Towards Open & Accessible Audio General Intelligence for All

Our Goal

Audio General Intelligence—the capacity of AI agents to deeply understand and reason about all types of auditory input, including speech, environmental sounds, and music—is crucial for enabling AI to interact seamlessly and naturally with our world. Despite this importance, audio intelligence has traditionally lagged behind advancements in vision and language processing. This gap arises from significant challenges, such as limited datasets, the complexity of audio signals, and a shortage of advanced neural architectures and effective training methodologies tailored specifically for audio. Recent breakthroughs in Large Language Models (LLMs) have begun to transform the landscape. By demonstrating unprecedented capabilities in language comprehension and reasoning, LLMs offer promising pathways to not only enhance foundational audio tasks like Automatic Speech Recognition (ASR), cross-modal retrieval, and audio captioning, but also give emergence to new tasks like complex Audio Question Answering. However, achieving genuine Audio General Intelligence—characterized by complex reasoning and understanding comparable to expert human cognition—remains an ambitious goal yet to be fully realized.
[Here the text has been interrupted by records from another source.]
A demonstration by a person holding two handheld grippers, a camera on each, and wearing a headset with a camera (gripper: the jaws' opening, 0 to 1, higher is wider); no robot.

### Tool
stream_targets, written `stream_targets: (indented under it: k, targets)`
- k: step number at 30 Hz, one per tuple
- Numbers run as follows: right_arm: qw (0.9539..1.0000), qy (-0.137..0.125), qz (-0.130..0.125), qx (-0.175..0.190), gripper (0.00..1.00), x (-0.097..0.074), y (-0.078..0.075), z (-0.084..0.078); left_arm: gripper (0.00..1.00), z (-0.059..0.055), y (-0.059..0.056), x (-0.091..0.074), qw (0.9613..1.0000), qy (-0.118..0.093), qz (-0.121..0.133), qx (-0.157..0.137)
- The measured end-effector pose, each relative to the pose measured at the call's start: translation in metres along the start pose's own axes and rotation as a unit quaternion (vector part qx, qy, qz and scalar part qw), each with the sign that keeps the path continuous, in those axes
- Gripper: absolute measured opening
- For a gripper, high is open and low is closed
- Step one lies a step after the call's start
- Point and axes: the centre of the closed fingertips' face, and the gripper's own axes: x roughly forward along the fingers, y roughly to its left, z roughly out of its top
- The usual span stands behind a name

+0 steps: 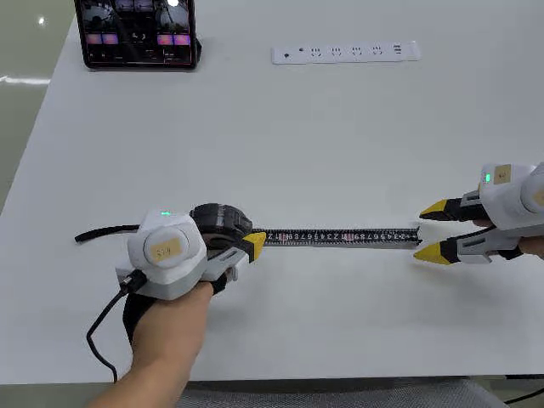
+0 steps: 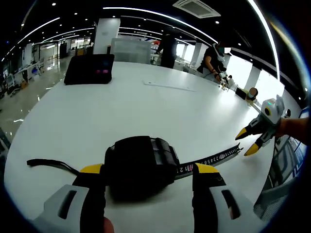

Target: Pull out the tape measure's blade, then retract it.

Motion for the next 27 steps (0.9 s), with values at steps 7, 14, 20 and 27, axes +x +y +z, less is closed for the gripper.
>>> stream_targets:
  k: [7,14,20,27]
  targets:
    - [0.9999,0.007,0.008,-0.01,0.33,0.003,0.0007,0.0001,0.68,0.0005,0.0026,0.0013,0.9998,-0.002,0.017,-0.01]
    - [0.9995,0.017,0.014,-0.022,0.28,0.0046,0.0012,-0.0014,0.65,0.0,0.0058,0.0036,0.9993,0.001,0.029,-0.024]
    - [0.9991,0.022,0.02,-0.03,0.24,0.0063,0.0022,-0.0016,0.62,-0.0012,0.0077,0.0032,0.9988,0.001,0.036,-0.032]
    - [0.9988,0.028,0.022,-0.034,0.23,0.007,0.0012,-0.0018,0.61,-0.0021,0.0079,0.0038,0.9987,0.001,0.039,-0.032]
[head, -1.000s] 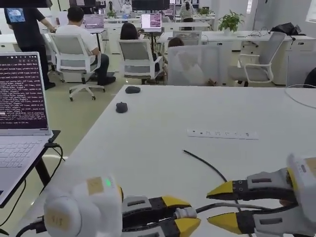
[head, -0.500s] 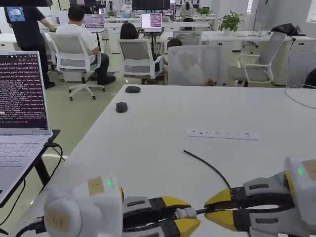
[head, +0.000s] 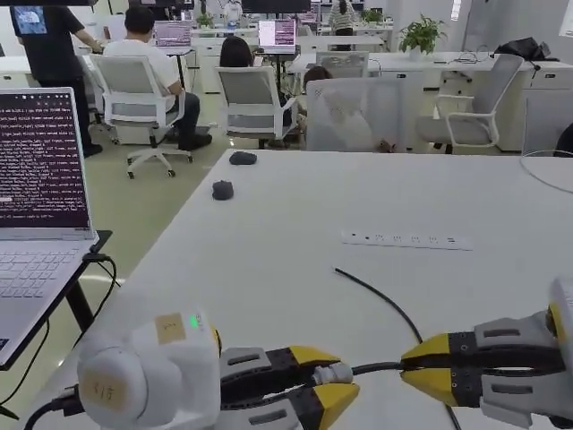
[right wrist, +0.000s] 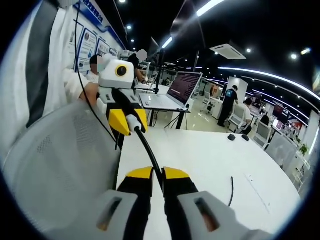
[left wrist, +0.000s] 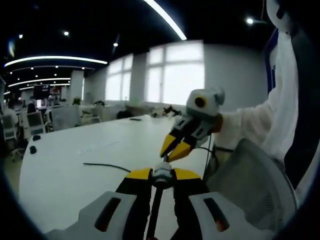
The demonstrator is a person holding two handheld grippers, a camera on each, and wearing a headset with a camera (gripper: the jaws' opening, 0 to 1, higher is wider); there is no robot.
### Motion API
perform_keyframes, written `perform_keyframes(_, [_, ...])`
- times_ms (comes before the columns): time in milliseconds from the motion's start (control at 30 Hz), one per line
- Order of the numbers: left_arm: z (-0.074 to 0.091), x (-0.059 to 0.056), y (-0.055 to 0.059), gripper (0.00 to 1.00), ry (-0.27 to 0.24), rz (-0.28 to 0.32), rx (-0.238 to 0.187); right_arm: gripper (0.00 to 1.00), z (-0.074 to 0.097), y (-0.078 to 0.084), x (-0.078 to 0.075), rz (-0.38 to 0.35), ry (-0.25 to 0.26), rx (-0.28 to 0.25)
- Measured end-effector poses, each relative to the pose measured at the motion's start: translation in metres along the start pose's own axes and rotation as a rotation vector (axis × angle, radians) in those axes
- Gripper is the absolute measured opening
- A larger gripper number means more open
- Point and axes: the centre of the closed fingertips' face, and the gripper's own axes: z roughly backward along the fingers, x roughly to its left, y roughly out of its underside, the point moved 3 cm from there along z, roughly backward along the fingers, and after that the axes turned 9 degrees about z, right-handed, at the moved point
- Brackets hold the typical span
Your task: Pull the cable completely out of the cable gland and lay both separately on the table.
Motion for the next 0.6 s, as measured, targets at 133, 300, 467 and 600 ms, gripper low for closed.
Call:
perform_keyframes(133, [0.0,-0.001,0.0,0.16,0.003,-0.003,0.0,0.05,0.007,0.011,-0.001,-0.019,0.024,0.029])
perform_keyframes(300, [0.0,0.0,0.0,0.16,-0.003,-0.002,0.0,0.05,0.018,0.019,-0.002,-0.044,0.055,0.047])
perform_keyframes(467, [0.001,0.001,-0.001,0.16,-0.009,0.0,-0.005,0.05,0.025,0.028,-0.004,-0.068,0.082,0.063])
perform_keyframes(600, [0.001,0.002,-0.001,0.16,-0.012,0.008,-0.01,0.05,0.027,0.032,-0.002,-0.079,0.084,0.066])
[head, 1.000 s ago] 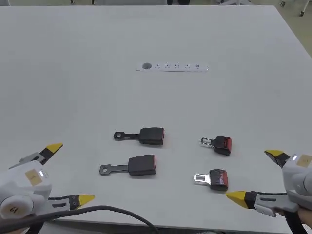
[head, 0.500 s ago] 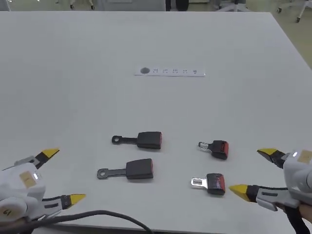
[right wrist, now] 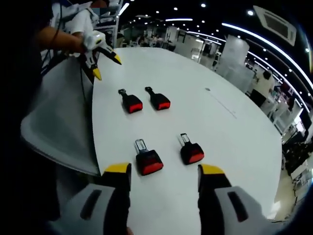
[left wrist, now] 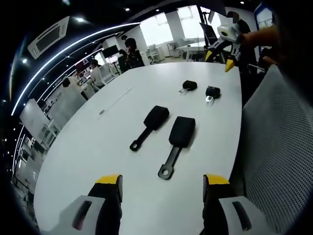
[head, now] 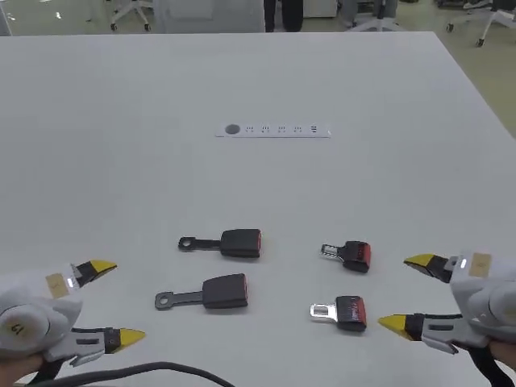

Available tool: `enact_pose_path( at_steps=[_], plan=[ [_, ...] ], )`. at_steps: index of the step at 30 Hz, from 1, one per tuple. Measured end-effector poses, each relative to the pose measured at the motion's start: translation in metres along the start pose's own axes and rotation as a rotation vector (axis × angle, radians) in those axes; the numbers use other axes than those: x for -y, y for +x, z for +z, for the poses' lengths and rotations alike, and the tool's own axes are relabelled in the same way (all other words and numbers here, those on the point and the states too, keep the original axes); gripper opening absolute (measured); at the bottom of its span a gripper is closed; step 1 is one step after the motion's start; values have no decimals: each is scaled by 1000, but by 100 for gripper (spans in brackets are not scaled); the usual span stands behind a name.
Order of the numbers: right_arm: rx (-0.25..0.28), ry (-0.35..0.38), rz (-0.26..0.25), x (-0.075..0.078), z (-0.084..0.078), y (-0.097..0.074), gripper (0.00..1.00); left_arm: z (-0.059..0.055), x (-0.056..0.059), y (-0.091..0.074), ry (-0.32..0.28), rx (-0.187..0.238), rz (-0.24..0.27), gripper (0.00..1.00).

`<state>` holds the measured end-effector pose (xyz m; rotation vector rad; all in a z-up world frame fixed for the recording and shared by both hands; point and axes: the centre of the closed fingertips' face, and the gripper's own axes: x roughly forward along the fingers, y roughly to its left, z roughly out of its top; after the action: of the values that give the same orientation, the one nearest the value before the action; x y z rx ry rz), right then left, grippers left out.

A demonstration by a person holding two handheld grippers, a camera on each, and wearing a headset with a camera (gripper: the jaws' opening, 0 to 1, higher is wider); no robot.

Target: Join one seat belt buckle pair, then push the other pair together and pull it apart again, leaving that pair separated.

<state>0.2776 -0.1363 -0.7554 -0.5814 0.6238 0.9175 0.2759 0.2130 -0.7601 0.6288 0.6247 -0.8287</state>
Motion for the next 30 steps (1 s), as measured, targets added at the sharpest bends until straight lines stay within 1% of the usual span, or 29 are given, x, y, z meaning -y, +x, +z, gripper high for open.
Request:
enact_pose_path(
  at_steps=[2, 4, 7, 8, 9, 10, 11, 12, 13, 14, 16, 17, 18, 21, 24, 26, 28, 30],
  plan=[
    [-19, -15, 28, -4, -5, 4, 56, 5, 2, 5, 8, 3, -11, 69],
    [-19, -21, 35, -5, -5, 6, 56, 7, 4, 9, 15, 6, -20, 69],
    [-24, -26, 67, -9, -6, 12, 55, 11, 10, 22, 27, 2, -48, 69],
    [-24, -29, 78, -12, -6, 14, 54, 13, 12, 25, 32, 2, -53, 69],
    [-24, -35, 83, -13, -5, 16, 54, 11, 11, 30, 36, 3, -62, 69],
    [-30, -48, 99, -14, -6, 20, 53, 12, 12, 36, 38, 2, -71, 69],
    [-34, -51, 105, -15, -6, 24, 52, 9, 12, 43, 37, -8, -90, 67],
    [-33, -56, 109, -15, -5, 26, 51, 9, 14, 46, 50, -23, -103, 64],
    [-34, -61, 117, -16, -4, 28, 51, 10, 16, 49, 68, -28, -112, 59],
    [-35, -64, 126, -17, -3, 30, 51, 15, 17, 53, 71, -16, -119, 57],
    [-41, -81, 144, -19, -2, 35, 51, 22, 19, 60, 49, -9, -137, 60],
    [-47, -86, 156, -21, -2, 38, 51, 23, 19, 62, 55, -10, -145, 60],
    [-49, -96, 165, -23, -1, 40, 51, 23, 19, 65, 67, -14, -152, 59],
    [-58, -122, 188, -28, -1, 46, 49, 27, 19, 73, 67, -24, -161, 57],
    [-80, -129, 217, -32, -5, 52, 46, 27, 21, 83, 64, -57, -175, 57],
    [-87, -132, 225, -32, -9, 55, 45, 26, 23, 89, 85, -77, -182, 56],
    [-94, -134, 232, -31, -12, 58, 43, 26, 27, 95, 99, -82, -207, 55],
    [-104, -143, 234, -30, -15, 60, 42, 27, 28, 100, 111, -91, -217, 53]
  ],
)
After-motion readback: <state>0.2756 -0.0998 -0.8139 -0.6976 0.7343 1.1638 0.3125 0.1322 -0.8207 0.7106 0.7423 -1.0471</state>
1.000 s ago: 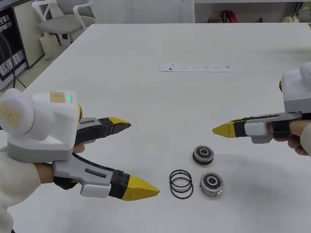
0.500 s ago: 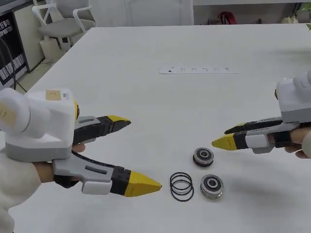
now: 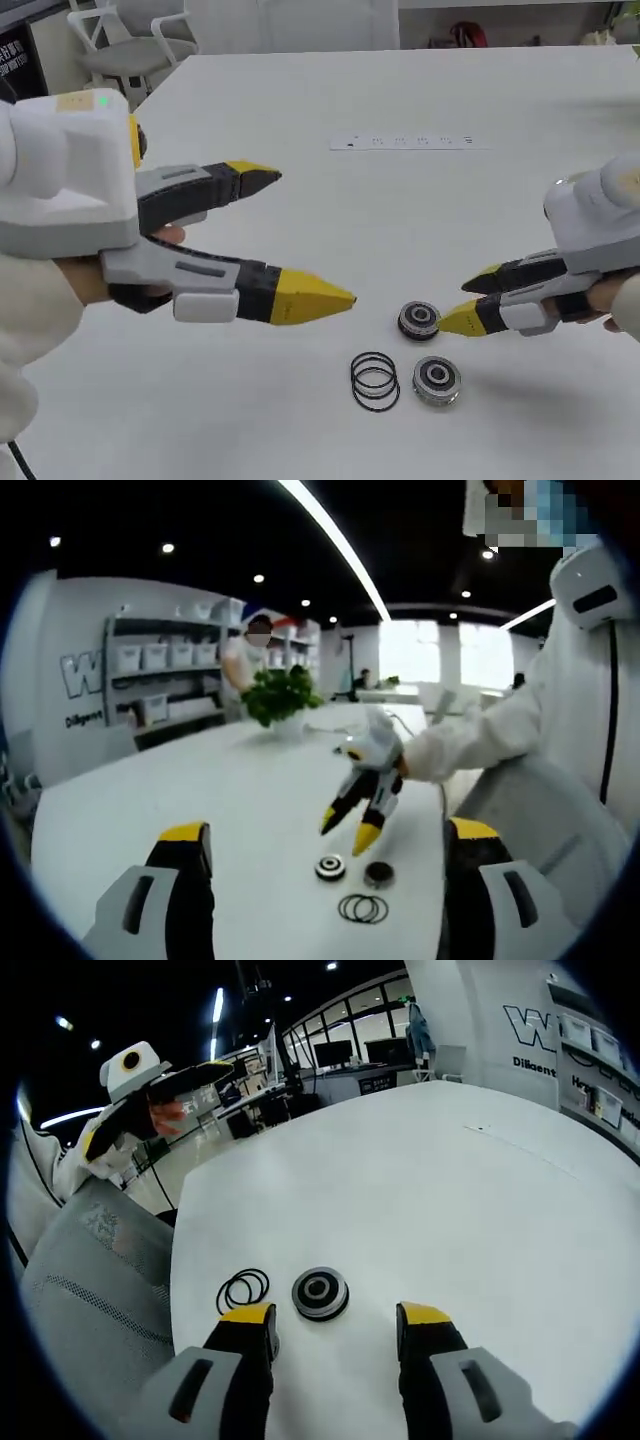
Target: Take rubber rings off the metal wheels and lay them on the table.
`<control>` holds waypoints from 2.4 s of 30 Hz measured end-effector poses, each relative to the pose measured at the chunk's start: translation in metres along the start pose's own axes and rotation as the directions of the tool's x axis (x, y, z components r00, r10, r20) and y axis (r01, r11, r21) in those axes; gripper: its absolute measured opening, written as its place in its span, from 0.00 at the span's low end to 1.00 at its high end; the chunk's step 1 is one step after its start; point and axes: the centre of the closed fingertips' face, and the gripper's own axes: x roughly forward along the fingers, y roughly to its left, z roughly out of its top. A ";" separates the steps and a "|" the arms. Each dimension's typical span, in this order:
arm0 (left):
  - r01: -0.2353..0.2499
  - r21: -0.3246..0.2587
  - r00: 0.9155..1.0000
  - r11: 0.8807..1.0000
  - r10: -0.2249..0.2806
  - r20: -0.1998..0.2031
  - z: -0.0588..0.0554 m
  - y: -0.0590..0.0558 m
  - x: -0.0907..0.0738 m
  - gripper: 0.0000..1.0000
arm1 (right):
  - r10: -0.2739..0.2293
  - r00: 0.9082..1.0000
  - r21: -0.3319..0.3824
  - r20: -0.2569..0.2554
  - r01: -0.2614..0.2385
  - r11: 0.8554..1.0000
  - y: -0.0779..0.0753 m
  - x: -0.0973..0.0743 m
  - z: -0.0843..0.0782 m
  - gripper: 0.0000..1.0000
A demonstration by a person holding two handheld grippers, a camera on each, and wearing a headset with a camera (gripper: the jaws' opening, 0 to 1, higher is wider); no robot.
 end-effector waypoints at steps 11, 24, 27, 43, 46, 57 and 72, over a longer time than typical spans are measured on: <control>0.039 0.055 0.999 0.998 -0.040 0.019 0.026 0.007 0.039 0.95 | -0.008 1.000 -0.057 -0.022 0.006 0.998 -0.002 0.003 -0.006 0.44; 0.077 0.053 0.996 0.996 -0.079 0.038 0.026 0.018 0.080 0.85 | 0.010 0.999 -0.098 -0.032 -0.013 0.995 0.001 0.006 -0.010 0.41; 0.070 0.082 0.998 0.994 -0.069 -0.010 0.012 0.016 0.089 0.81 | 0.018 0.999 -0.103 -0.032 -0.021 0.994 0.003 0.008 -0.010 0.40; 0.077 0.078 0.983 0.994 -0.063 -0.170 -0.071 0.002 0.119 0.55 | 0.028 0.998 -0.128 -0.061 -0.035 0.991 0.008 0.016 -0.016 0.34; 0.062 0.076 0.980 0.995 -0.047 -0.192 -0.083 0.004 0.119 0.48 | 0.030 0.998 -0.129 -0.057 -0.037 0.991 0.008 0.016 -0.015 0.33; 0.049 0.046 0.962 0.998 -0.035 -0.269 -0.114 0.002 0.122 0.34 | 0.033 0.998 -0.134 -0.053 -0.040 0.990 0.010 0.018 -0.013 0.29; 0.041 0.044 0.957 0.998 -0.027 -0.287 -0.131 0.000 0.129 0.23 | 0.037 0.997 -0.143 -0.065 -0.046 0.989 0.012 0.020 -0.016 0.27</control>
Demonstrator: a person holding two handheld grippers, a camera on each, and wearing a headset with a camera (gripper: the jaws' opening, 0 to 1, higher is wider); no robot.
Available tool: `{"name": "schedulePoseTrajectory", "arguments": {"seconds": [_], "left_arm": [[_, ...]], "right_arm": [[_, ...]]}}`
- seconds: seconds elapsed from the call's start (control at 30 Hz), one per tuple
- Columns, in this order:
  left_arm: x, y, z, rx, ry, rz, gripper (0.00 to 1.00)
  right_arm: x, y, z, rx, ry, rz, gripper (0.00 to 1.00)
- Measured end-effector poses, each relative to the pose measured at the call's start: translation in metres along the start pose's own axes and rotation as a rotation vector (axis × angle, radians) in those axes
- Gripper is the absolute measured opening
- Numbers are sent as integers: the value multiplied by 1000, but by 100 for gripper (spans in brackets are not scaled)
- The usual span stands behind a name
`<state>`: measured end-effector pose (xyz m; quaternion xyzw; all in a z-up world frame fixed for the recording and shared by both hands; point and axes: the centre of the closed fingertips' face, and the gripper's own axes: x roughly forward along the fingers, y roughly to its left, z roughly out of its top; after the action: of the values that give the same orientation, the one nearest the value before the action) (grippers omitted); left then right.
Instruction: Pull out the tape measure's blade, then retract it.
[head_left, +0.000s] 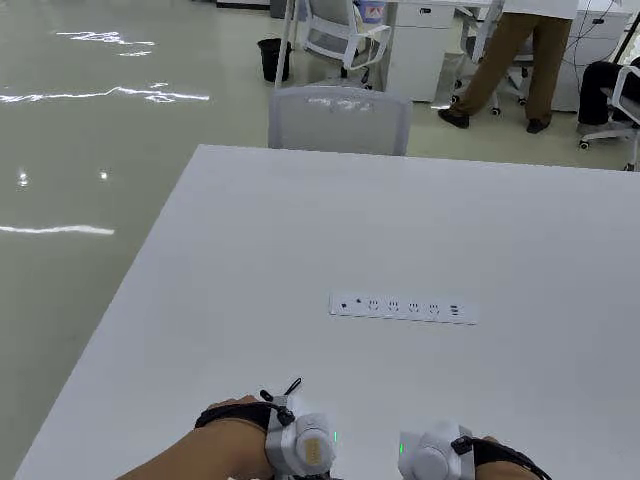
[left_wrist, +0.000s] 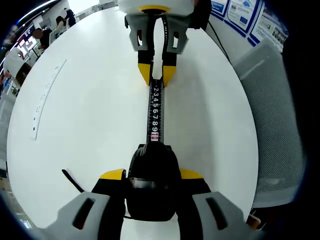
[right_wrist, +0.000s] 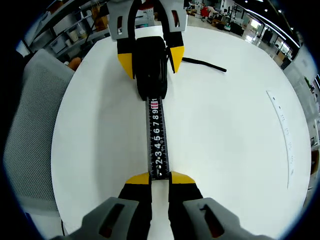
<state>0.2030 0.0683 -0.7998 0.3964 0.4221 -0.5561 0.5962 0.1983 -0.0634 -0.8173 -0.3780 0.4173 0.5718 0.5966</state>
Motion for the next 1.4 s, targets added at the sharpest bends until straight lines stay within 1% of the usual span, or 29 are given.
{"name": "schedulePoseTrajectory", "arguments": {"seconds": [0.2,0.3,0.47,0.57,0.67,0.77,0.87,0.93,1.13,1.4], "left_arm": [[-4,-3,2,-1,1,1,34],[-3,-2,2,-2,0,1,34],[-3,-2,2,-7,-2,1,34],[-6,-4,4,-7,-2,2,34],[-6,-4,4,-7,-1,3,34],[-11,-6,6,-6,2,3,34],[-14,-8,8,-6,2,2,34],[-16,-9,10,-7,1,3,34],[-12,-7,8,-9,-3,3,34],[-7,-3,4,-4,-3,5,34]], "right_arm": [[-3,0,-4,0,0,1,10],[-5,1,-4,-1,6,2,10],[-7,-2,-10,-1,13,1,10],[-7,-3,-14,2,19,2,10],[-9,-2,-15,1,22,1,10],[-8,-3,-16,6,23,2,10],[-8,-3,-16,-13,30,3,10],[-10,-3,-17,-10,34,3,10],[-16,-1,-19,-6,39,2,10],[-19,-1,-27,-6,52,-1,10]]}}
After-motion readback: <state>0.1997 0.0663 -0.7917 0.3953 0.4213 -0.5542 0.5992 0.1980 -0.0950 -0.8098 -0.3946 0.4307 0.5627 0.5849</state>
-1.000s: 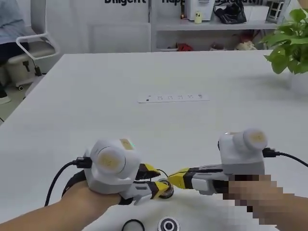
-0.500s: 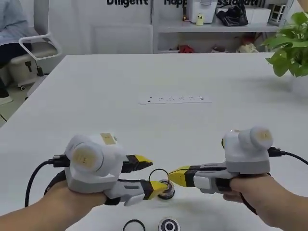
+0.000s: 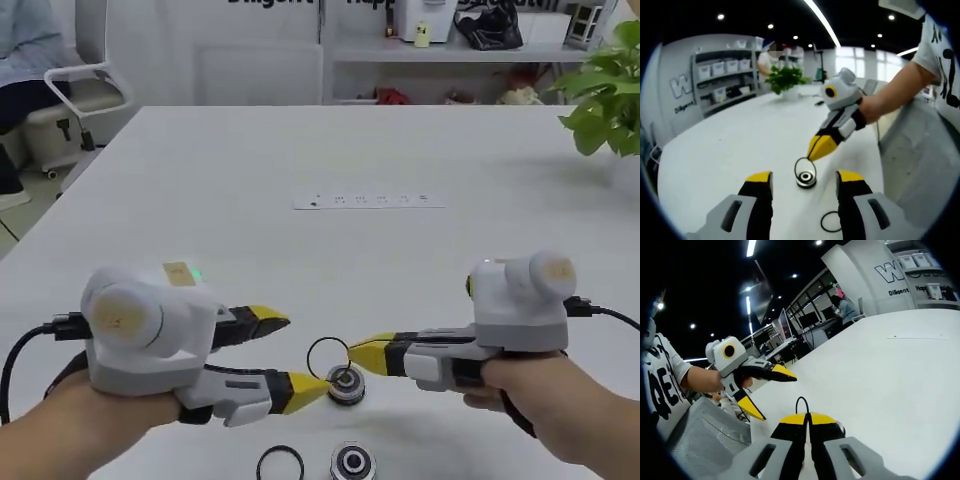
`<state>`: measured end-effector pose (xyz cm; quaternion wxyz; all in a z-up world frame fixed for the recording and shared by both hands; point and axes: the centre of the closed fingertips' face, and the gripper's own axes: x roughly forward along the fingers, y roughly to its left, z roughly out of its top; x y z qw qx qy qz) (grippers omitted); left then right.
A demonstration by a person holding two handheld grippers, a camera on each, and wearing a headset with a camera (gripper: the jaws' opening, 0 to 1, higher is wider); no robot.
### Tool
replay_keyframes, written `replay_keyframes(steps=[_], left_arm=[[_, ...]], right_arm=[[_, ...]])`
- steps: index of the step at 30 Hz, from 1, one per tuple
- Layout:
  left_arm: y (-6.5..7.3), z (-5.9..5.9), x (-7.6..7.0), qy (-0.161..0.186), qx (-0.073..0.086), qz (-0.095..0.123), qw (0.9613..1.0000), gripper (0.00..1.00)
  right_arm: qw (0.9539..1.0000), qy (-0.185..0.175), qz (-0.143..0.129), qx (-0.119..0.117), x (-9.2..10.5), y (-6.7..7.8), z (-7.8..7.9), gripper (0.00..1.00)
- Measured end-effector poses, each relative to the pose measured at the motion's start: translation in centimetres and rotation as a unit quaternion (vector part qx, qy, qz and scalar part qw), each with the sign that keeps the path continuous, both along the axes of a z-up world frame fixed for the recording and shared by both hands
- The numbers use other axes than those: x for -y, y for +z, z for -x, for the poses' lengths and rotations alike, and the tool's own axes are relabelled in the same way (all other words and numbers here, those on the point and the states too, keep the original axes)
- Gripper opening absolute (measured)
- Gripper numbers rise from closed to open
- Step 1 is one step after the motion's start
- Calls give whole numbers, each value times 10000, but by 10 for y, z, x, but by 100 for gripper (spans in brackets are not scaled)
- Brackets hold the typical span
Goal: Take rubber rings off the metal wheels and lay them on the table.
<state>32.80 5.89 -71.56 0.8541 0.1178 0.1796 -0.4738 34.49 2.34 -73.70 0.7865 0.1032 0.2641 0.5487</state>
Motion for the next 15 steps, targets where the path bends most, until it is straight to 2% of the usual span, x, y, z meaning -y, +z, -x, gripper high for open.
replay_keyframes(steps=[15], left_arm=[[1, 18, -23, 87, -36, 70, 9999, 66]], right_arm=[[9999, 124, -90, -12, -8, 4, 7, 0]])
At GAMMA Lab, University of Maryland, our mission is to accelerate progress toward Audio General Intelligence through open and accessible innovations. Our flagship models, GAMA, Audio Flamingo 2 and Audio Flamingo 3, embody this vision, featuring specialized architectures, optimized audio encoders, and meticulously curated alignment datasets. These models excel in complex reasoning tasks, audio understanding, and minimizing hallucinations, setting new benchmarks across the field.

Looking ahead, we foresee Audio General Intelligence playing a pivotal role in daily life—supporting conversational question answering, extracting structured information from audio, and answering knowledge-intensive queries across diverse auditory contexts. To realize this vision, we are extending Audio Flamingo models to handle longer-duration audio and integrating multimodal capabilities to interpret visual information alongside auditory inputs, thereby enabling sophisticated reasoning over extensive video content. Equally important is measurable progress; hence, we released MMAU, a comprehensive benchmark assessing LALMs in practical, real-world tasks. Future benchmarks will further challenge models with complex reasoning scenarios over extended and multi-audio contexts.

Through open-source models, advanced synthetic data frameworks, and rigorous evaluation benchmarks, GAMMA Lab is committed to driving forward Audio General Intelligence, fostering community engagement, transparency, and collaboration. By maintaining an open ecosystem, we ensure that audio intelligence technologies remain inclusive, impactful, and accessible to researchers and practitioners worldwide.